Solve the initial-value problem for x as a function of t .

Hi Gabe!

Thanks for your question.

The first step to solving this differential equation is to recognize that it is a separable equation. This means we can collect all the x variables on one side of the equation and all the t variables on the other side of the equation, like so:

(t²−10t+24)dx/dt = 1,

dx/dt = 1/(t²-10t+24),

dx = dt/(t²-10t+24).

Now we compute the indefinite integral on both sides of the equation (careful to include an arbitrary constant of integration C):

∫dx = ∫dt/(t²-10t+24) + C

x = ∫dt/(t²-10t+24) + C.

To evaluate the indefinite integral on the RHS of this equation, we need to use partial fractions.
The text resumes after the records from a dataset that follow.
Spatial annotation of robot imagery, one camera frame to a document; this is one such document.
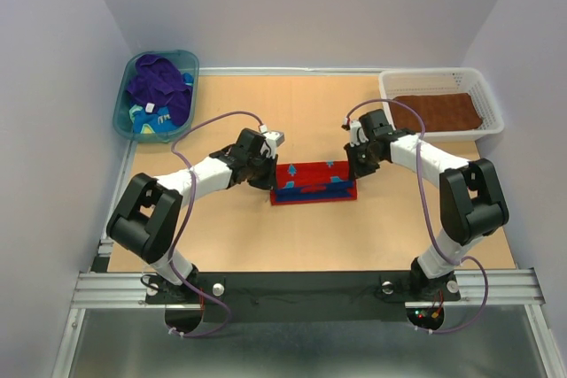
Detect red towel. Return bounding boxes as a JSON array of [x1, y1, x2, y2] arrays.
[[270, 161, 358, 205]]

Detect brown towel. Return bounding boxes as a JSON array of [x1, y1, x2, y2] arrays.
[[390, 93, 483, 133]]

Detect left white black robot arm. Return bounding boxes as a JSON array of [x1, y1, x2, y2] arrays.
[[106, 126, 284, 302]]

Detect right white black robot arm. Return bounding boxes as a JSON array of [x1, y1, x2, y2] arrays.
[[342, 109, 509, 298]]

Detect white plastic mesh basket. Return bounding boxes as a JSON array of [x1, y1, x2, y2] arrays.
[[378, 67, 504, 142]]

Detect blue towel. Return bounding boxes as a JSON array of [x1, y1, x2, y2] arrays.
[[128, 73, 194, 134]]

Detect teal plastic bin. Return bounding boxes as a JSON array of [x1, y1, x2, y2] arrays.
[[113, 50, 199, 143]]

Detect purple towel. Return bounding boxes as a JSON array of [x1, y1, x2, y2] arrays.
[[126, 54, 192, 127]]

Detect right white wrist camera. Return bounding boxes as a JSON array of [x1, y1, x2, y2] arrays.
[[342, 117, 368, 147]]

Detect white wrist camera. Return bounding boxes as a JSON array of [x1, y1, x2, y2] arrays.
[[259, 124, 285, 158], [342, 117, 368, 147]]

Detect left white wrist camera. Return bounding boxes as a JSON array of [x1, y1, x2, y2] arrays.
[[259, 124, 285, 158]]

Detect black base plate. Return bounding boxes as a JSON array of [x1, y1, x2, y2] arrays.
[[144, 269, 462, 326]]

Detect aluminium rail frame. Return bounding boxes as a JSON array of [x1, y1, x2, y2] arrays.
[[56, 73, 566, 377]]

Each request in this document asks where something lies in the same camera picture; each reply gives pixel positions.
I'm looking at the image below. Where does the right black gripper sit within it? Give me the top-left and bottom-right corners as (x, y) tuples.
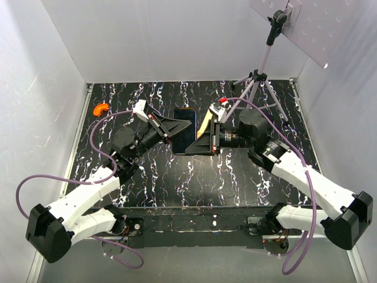
(184, 120), (252, 156)

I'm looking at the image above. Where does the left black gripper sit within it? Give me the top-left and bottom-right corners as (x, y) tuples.
(130, 113), (193, 162)

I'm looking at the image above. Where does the black smartphone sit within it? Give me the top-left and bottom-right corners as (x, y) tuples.
(171, 107), (197, 155)

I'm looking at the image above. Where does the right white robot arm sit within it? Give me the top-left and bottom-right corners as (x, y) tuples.
(185, 109), (373, 250)

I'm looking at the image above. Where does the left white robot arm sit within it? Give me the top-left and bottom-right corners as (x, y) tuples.
(25, 112), (191, 263)

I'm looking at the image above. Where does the cream toy microphone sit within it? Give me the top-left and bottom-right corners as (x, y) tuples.
(197, 109), (213, 138)

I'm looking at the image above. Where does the orange curved plastic piece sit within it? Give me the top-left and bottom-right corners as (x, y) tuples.
(92, 103), (109, 117)

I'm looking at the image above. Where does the perforated grey board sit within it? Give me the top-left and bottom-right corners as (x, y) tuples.
(250, 0), (359, 68)

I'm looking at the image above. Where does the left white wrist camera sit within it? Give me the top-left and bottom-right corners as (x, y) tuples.
(133, 99), (154, 123)

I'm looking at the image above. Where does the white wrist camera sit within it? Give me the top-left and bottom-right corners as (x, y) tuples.
(133, 99), (154, 123)
(209, 98), (233, 123)

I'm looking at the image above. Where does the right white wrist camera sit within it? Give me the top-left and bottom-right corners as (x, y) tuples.
(209, 98), (233, 123)

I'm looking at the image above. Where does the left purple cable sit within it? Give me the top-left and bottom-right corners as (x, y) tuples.
(15, 109), (145, 269)

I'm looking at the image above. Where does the purple cable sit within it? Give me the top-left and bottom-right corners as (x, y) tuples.
(228, 97), (318, 275)
(15, 109), (145, 269)

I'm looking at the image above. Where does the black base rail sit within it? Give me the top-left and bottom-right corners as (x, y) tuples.
(101, 206), (298, 256)

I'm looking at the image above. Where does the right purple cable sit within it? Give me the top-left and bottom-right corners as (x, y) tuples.
(228, 97), (318, 275)

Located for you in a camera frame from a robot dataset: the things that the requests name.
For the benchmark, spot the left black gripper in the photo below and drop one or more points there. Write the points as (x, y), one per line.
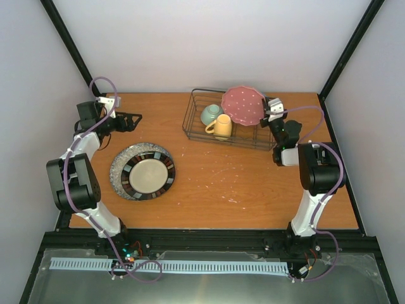
(123, 128)

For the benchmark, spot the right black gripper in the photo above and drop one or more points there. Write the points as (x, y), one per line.
(263, 121)

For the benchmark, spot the pink plate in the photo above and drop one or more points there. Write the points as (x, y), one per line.
(244, 105)

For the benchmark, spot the yellow mug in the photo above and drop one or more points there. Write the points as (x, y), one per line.
(221, 128)

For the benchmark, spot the green ceramic bowl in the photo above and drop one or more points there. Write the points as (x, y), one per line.
(210, 113)

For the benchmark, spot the black rimmed cream plate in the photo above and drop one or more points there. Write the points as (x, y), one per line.
(147, 175)

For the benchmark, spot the black wire dish rack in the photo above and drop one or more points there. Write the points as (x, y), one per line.
(253, 137)

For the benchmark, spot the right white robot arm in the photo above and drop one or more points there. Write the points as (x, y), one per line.
(321, 173)

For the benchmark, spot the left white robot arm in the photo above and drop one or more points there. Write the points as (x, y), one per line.
(73, 182)

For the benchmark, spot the grey speckled large plate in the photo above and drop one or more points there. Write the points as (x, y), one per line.
(123, 157)

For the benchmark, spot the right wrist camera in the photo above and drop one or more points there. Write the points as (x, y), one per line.
(277, 108)

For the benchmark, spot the left black frame post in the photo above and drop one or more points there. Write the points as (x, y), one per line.
(64, 34)

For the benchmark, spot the black frame post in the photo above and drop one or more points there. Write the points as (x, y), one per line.
(64, 34)
(356, 37)

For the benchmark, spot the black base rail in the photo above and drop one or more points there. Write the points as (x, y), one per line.
(281, 244)

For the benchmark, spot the right black frame post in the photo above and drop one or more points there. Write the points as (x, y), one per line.
(356, 37)

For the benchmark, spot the light blue cable duct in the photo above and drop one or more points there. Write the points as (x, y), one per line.
(172, 266)

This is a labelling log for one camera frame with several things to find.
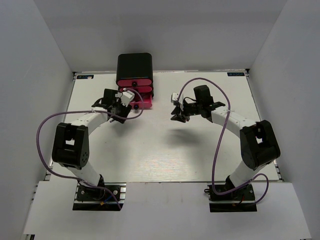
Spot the pink top drawer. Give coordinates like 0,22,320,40
116,78,153,87

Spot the pink bottom drawer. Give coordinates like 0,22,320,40
130,93,153,110

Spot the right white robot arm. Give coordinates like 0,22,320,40
171,85,281,200

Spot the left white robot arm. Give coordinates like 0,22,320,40
52,89,135,200

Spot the black drawer cabinet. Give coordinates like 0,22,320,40
116,52,154,97

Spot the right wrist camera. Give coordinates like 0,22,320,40
170,92,184,109

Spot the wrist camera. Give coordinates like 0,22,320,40
170,92,184,109
120,90,135,107

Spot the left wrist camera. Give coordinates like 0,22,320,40
120,90,135,107

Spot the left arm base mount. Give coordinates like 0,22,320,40
72,183,127,212

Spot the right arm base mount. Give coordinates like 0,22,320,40
204,184,257,213

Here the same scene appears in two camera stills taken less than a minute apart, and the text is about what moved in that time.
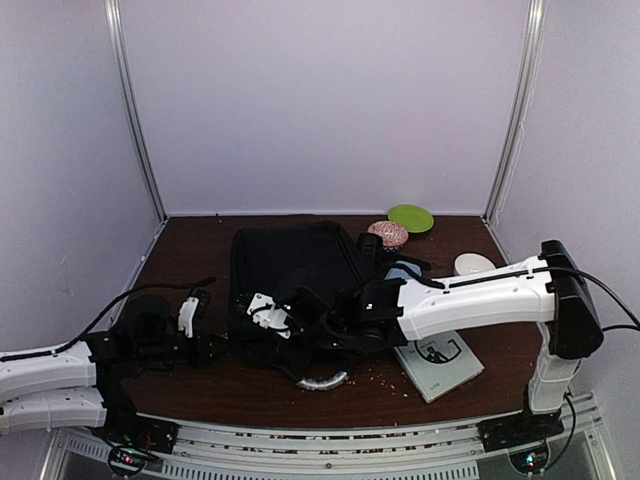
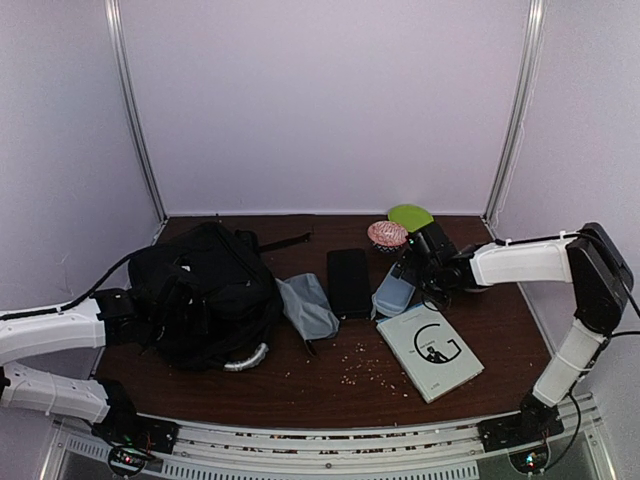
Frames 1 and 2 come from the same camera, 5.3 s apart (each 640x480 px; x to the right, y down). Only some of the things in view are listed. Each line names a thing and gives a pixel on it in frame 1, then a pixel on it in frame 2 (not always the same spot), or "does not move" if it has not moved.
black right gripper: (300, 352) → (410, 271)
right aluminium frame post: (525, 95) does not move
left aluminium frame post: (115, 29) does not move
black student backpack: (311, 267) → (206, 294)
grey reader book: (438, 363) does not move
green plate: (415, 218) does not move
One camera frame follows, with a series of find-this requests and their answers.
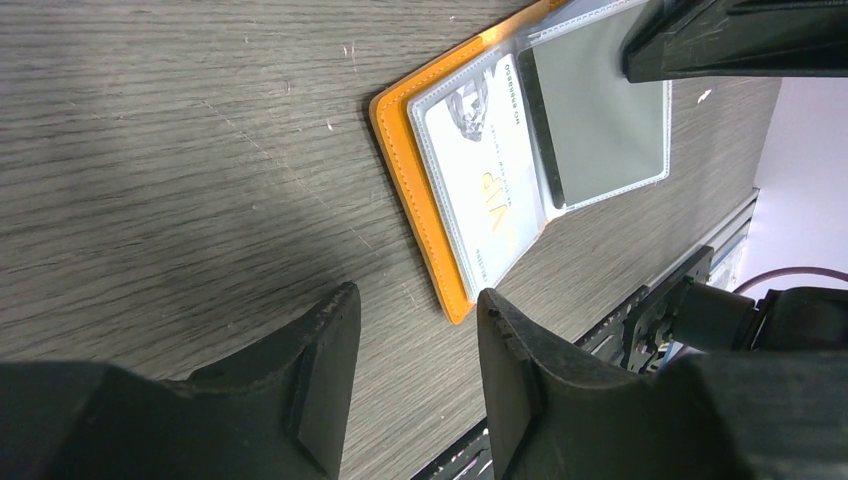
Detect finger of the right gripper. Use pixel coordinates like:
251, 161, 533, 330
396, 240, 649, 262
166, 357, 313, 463
623, 0, 847, 83

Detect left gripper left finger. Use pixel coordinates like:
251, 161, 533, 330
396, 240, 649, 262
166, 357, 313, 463
1, 282, 361, 479

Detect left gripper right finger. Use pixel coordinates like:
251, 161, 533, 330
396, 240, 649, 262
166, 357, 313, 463
477, 289, 847, 479

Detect black credit card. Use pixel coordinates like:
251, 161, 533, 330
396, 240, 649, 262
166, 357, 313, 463
517, 1, 671, 211

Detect orange card holder wallet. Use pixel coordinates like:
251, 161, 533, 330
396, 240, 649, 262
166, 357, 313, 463
368, 0, 674, 326

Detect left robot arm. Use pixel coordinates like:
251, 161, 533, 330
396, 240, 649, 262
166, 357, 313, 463
1, 280, 847, 479

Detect white VIP card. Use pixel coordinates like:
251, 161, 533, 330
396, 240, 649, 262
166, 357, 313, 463
408, 51, 545, 298

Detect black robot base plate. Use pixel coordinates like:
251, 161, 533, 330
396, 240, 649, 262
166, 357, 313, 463
410, 246, 715, 480

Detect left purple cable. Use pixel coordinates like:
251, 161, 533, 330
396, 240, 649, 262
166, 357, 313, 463
731, 266, 848, 296

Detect aluminium front rail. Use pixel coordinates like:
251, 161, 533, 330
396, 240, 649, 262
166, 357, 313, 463
646, 187, 760, 291

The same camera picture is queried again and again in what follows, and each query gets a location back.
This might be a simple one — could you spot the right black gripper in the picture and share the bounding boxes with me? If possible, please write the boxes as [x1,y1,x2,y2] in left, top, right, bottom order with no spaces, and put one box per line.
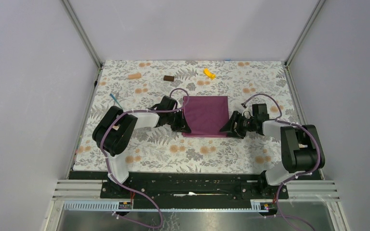
[219,111,257,140]

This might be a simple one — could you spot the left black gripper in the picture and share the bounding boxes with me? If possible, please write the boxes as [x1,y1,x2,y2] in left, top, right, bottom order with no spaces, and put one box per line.
[166,108,190,132]

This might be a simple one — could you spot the purple cloth napkin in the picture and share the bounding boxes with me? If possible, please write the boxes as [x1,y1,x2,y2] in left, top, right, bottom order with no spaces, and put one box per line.
[182,96,229,138]

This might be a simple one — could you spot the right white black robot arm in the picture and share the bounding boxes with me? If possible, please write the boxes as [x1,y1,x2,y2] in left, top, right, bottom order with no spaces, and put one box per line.
[220,103,325,198]

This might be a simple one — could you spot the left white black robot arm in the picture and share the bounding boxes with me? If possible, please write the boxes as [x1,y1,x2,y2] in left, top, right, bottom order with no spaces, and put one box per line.
[92,96,191,198]

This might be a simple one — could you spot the brown toy block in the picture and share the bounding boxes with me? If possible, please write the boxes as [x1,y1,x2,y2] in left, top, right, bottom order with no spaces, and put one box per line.
[163,75,175,82]

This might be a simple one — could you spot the yellow toy piece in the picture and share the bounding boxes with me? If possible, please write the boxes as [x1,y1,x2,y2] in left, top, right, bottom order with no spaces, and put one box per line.
[203,68,216,79]

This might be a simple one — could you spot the floral patterned table mat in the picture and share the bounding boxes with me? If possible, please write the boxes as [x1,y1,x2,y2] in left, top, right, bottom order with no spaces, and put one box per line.
[72,60,300,174]

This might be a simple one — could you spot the orange toy block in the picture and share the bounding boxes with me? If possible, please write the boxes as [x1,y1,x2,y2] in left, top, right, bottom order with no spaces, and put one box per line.
[127,73,142,80]

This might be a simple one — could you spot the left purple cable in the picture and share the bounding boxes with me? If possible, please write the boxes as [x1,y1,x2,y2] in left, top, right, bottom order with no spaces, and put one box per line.
[100,88,190,229]

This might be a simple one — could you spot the purple cable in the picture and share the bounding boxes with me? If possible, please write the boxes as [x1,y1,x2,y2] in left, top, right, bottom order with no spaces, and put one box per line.
[100,88,190,229]
[241,93,321,231]

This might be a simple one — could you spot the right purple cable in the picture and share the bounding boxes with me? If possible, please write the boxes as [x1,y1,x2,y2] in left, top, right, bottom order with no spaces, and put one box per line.
[241,93,321,231]

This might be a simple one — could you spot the white slotted cable duct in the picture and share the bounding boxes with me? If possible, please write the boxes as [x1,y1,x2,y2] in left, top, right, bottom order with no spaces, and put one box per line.
[64,200,270,213]

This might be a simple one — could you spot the left aluminium frame post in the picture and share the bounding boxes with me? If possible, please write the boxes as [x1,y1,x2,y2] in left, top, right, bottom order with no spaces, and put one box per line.
[60,0,103,69]

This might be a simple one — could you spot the aluminium frame post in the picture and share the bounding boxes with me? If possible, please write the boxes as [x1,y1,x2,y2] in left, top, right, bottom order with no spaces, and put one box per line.
[284,0,326,67]
[60,0,103,69]

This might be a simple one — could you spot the right aluminium frame post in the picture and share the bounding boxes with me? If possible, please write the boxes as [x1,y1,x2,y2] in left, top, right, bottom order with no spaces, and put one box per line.
[284,0,326,67]

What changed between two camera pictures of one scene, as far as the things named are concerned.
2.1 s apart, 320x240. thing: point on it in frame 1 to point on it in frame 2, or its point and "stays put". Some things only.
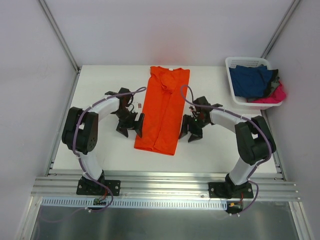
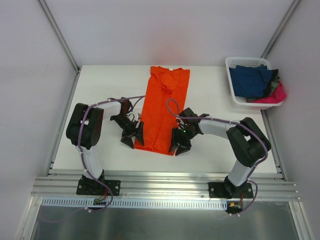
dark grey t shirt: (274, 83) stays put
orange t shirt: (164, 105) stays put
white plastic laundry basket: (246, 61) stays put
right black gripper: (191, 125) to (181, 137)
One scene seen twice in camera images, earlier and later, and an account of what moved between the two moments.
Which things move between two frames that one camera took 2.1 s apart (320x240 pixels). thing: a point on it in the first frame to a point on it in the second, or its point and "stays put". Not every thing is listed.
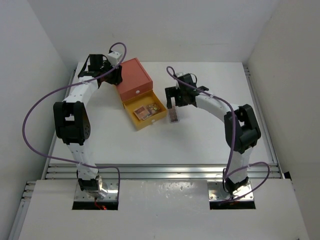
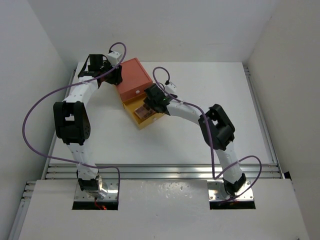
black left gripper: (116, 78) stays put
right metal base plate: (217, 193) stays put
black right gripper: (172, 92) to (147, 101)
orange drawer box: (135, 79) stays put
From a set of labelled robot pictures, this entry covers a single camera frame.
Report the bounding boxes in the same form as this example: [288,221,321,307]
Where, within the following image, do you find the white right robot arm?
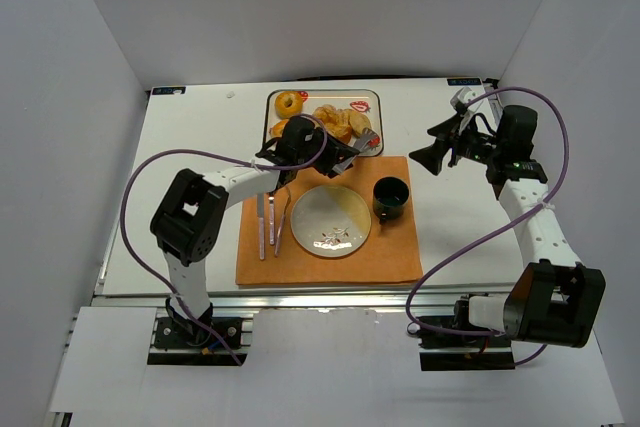
[409,105,606,348]

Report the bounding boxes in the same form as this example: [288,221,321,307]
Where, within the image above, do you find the metal serving tongs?
[353,129,380,156]

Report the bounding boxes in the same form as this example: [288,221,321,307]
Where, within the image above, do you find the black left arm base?
[147,315,250,367]

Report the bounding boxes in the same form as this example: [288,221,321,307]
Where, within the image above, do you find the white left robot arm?
[150,114,379,336]

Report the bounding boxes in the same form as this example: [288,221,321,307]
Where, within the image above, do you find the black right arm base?
[407,295,515,372]

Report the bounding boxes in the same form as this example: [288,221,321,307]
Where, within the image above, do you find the strawberry print white tray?
[263,89,384,157]

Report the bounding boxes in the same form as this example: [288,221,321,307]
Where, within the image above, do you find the sugar crusted round bread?
[313,104,353,144]

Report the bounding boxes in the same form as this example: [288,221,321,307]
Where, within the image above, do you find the oblong golden bread roll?
[349,110,371,137]

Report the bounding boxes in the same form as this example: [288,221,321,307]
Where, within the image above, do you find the cream ceramic plate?
[290,185,372,258]

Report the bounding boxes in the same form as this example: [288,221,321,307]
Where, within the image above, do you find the pink handled spoon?
[268,194,276,246]

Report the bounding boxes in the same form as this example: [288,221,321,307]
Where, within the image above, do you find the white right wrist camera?
[450,86,476,113]

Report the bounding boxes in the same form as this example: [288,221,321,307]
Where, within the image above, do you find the far glazed bagel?
[274,91,304,119]

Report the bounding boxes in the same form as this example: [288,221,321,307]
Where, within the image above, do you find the near glazed bagel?
[269,119,289,138]

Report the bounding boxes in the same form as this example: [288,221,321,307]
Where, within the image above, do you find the orange cloth placemat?
[236,156,423,287]

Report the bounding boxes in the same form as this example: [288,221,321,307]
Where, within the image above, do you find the dark green mug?
[372,177,410,224]

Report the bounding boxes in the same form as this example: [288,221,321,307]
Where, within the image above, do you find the pink handled knife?
[256,193,265,261]

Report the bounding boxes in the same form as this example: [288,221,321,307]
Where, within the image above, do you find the glazed bagel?
[274,91,304,119]
[269,119,289,138]

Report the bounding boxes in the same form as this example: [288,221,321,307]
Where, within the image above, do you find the pink handled fork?
[274,186,292,257]

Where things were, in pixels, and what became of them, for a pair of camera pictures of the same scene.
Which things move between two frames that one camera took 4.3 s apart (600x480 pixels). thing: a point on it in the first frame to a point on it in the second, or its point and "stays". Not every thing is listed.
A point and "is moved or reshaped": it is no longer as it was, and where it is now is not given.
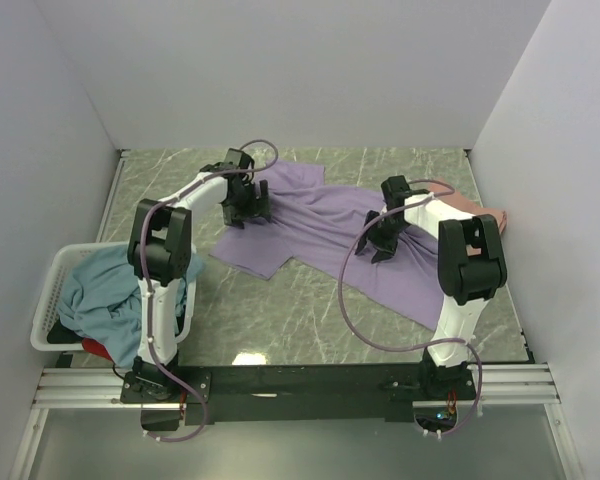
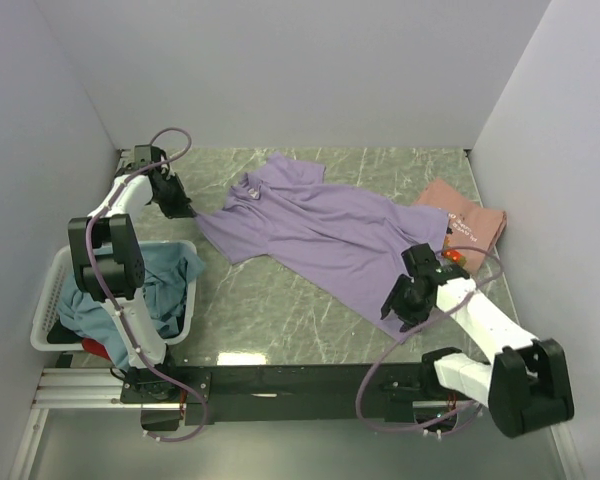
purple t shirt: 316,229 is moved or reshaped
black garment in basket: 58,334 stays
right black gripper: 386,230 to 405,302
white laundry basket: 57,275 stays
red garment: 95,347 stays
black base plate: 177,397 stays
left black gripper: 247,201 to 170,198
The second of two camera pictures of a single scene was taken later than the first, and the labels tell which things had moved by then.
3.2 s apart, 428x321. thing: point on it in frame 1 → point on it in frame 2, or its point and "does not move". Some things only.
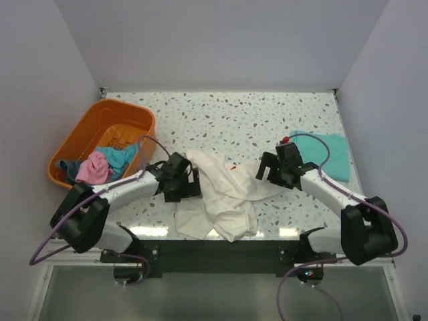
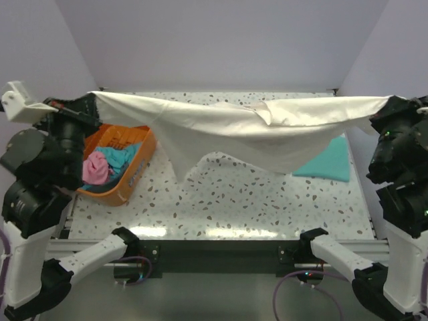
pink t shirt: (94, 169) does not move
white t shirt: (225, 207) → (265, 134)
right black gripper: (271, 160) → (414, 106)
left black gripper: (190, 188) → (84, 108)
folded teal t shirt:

This requires us to compute the partial fraction decomposition of 1/(t²-10t+24):

1/(t²-10t+24) = 1/((t-4)(t-6)),

= A/(t-4) + B/(t-6).

Multiplying both sides of the second equality above, we get

1 = A(t-6) + B(t-4).

Plugging in t = 4, we get 1 = -2A, so A = -1/2. Plugging in t = 6, we get 1 = 2B, so B = 1/2. Therefore, our partial fraction decomposition is

1/(t²-10t+24) = (-1/2)/(t-4) + (1/2)/(t-6),

= 1/2(1/(t-6) - 1/(t-4)).

Returning to our equation for x,

x = ∫dt/(t²-10t+24) + C,

= 1/2 ∫(1/(t-6) - 1/(t-4)) dt + C,

= 1/2 ln|t-6| - ln|t-4| + C,

= 1/2 ln|(t-6)/(t-4)| + C.

To determine the value of C, we use the initial condition x(7) = 0. Then,

x(7) = 1/2 ln|(7-6)/(7-4)| + C,

= 1/2ln(1/3) + C = 0 ---> C = -1/2ln(1/3), or C = 1/2ln(3), using properties of ln.

Substituting this value of C into our expression for x as a function of t, we get

x = 1/2 ln|(t-6)/(t-4)| + 1/2ln(3),

= 1/2 ln(3|(t-6)/(t-4)|),

where we've combined the ln's by the multiplication property of ln.